__Directions for this task__
I need the number of lines in the data that contain the word "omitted", and nothing beyond it.

__Records shown__
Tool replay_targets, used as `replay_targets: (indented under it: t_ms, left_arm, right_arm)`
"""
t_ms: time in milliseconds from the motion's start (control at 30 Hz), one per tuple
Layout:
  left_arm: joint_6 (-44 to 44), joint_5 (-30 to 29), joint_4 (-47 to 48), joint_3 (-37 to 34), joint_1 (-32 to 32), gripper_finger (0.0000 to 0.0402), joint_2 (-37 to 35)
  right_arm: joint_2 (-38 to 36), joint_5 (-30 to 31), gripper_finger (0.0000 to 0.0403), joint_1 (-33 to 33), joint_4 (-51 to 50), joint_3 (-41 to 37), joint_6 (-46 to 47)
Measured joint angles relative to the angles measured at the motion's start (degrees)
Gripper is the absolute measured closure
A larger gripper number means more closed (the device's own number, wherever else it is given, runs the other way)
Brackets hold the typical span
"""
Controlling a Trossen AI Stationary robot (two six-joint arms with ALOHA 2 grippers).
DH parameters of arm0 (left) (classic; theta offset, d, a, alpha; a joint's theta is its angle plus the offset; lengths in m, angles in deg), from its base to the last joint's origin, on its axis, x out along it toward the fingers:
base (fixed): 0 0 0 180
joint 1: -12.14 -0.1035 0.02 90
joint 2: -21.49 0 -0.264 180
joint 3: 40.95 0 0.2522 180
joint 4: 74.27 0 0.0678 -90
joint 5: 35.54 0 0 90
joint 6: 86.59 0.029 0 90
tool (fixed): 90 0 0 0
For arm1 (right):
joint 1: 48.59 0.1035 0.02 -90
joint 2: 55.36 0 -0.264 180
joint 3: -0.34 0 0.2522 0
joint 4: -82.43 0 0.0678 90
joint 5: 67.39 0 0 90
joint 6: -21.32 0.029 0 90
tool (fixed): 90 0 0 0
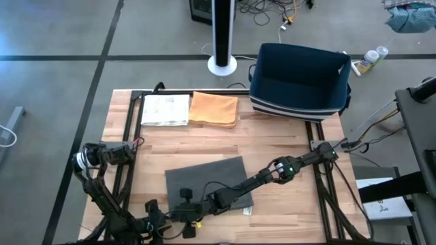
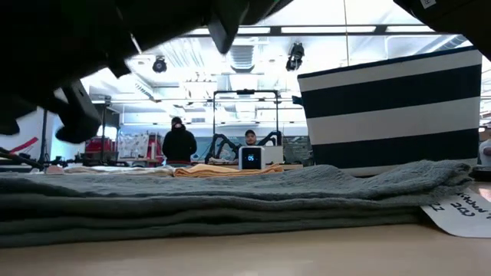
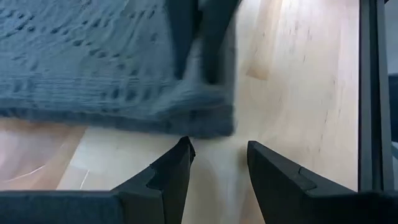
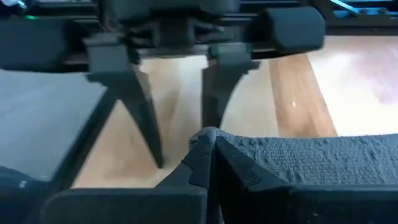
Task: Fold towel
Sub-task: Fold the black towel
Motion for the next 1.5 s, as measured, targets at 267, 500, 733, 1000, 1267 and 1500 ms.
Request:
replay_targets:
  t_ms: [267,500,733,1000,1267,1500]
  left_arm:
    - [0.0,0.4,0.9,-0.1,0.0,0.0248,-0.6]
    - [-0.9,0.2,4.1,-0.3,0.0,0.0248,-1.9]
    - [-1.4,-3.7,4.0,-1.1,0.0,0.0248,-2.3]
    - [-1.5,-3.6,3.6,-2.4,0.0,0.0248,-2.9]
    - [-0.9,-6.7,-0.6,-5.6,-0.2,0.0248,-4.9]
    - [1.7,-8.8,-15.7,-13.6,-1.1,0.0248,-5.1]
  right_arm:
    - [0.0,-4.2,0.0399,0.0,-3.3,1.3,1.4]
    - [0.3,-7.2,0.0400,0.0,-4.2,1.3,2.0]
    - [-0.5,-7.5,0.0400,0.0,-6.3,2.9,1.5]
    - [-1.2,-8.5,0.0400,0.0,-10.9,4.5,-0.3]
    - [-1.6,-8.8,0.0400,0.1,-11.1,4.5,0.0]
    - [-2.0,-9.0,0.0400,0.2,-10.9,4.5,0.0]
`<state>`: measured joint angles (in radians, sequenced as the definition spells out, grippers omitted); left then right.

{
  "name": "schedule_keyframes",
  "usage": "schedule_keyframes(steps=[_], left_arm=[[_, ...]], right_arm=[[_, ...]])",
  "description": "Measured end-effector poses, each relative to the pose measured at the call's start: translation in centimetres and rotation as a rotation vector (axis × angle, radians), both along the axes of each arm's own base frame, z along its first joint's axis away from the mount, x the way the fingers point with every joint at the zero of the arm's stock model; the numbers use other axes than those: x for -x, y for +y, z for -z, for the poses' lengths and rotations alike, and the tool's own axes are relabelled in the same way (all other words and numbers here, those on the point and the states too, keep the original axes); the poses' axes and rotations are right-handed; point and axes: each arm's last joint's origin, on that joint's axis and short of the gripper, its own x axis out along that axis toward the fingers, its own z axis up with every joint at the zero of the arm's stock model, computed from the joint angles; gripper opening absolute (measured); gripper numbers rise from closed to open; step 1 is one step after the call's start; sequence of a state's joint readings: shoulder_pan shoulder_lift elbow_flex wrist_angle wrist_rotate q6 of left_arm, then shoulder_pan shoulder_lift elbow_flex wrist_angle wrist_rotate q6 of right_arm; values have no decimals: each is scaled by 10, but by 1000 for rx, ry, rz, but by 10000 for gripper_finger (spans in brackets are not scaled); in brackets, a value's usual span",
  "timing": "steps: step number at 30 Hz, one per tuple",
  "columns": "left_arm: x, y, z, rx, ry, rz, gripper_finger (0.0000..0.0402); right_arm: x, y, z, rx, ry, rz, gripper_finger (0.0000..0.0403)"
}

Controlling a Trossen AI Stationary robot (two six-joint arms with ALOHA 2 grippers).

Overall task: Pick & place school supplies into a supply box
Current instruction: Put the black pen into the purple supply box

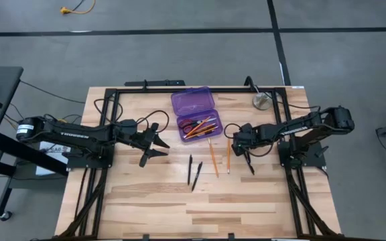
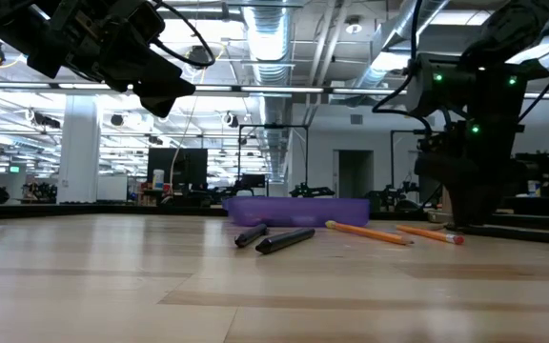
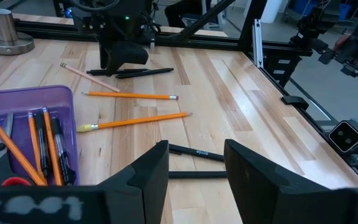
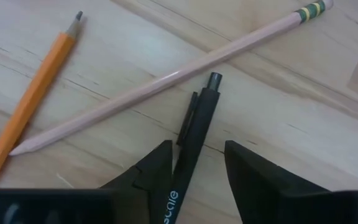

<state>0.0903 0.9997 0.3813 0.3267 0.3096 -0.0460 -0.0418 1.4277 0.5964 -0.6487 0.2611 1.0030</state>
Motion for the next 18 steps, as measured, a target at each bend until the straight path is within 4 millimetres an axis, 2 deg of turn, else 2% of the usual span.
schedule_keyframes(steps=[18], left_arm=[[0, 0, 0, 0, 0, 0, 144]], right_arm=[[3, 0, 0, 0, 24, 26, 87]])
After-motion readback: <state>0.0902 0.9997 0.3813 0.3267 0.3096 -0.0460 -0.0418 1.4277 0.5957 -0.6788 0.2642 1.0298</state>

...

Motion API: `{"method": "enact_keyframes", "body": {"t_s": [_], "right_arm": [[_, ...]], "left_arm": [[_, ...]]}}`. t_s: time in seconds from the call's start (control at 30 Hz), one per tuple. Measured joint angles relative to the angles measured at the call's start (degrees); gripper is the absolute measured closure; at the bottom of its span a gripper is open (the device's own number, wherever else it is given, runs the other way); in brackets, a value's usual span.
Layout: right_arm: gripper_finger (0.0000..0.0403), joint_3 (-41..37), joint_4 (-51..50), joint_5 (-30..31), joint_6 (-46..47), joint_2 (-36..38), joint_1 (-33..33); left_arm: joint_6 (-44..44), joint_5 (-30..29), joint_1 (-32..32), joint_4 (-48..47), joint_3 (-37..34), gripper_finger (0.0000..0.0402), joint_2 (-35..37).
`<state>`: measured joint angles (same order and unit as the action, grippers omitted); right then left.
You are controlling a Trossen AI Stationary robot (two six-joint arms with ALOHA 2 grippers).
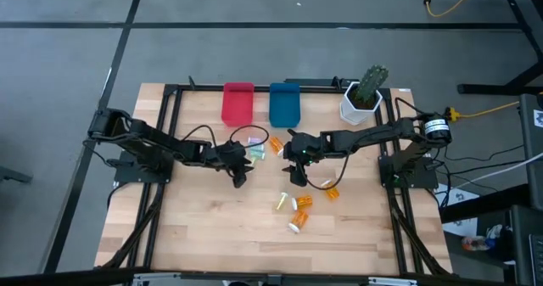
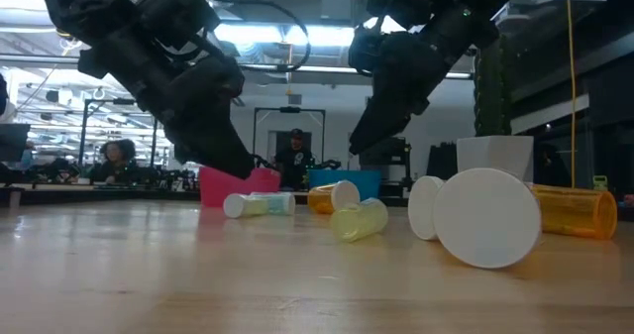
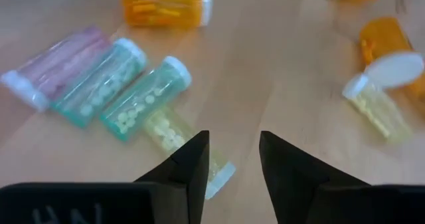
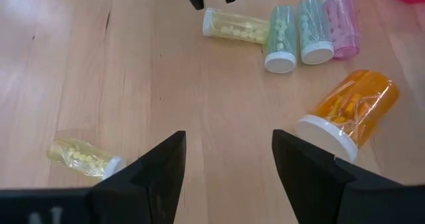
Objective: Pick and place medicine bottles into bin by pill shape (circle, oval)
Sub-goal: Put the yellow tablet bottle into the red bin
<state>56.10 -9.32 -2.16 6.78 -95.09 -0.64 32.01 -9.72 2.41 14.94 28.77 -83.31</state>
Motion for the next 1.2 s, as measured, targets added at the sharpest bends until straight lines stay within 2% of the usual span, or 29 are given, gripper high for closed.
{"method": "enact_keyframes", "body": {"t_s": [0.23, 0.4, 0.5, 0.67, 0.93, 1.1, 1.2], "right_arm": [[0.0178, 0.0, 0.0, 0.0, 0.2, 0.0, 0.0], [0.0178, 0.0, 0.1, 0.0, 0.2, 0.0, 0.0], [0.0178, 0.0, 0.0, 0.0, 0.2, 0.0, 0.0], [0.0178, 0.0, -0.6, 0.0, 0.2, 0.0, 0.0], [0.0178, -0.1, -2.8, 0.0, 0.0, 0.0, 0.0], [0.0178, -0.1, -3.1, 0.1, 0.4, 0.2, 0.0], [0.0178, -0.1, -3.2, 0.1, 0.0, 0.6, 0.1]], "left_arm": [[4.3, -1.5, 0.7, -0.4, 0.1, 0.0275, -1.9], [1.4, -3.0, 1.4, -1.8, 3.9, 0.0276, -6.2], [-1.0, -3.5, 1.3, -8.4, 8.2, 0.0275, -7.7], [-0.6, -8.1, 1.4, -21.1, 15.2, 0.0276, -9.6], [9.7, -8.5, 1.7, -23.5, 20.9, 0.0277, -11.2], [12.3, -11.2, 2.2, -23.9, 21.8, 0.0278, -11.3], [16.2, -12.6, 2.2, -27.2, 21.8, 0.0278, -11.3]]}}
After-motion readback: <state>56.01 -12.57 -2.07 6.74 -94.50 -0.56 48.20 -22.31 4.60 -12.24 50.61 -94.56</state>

__Problem solution__
2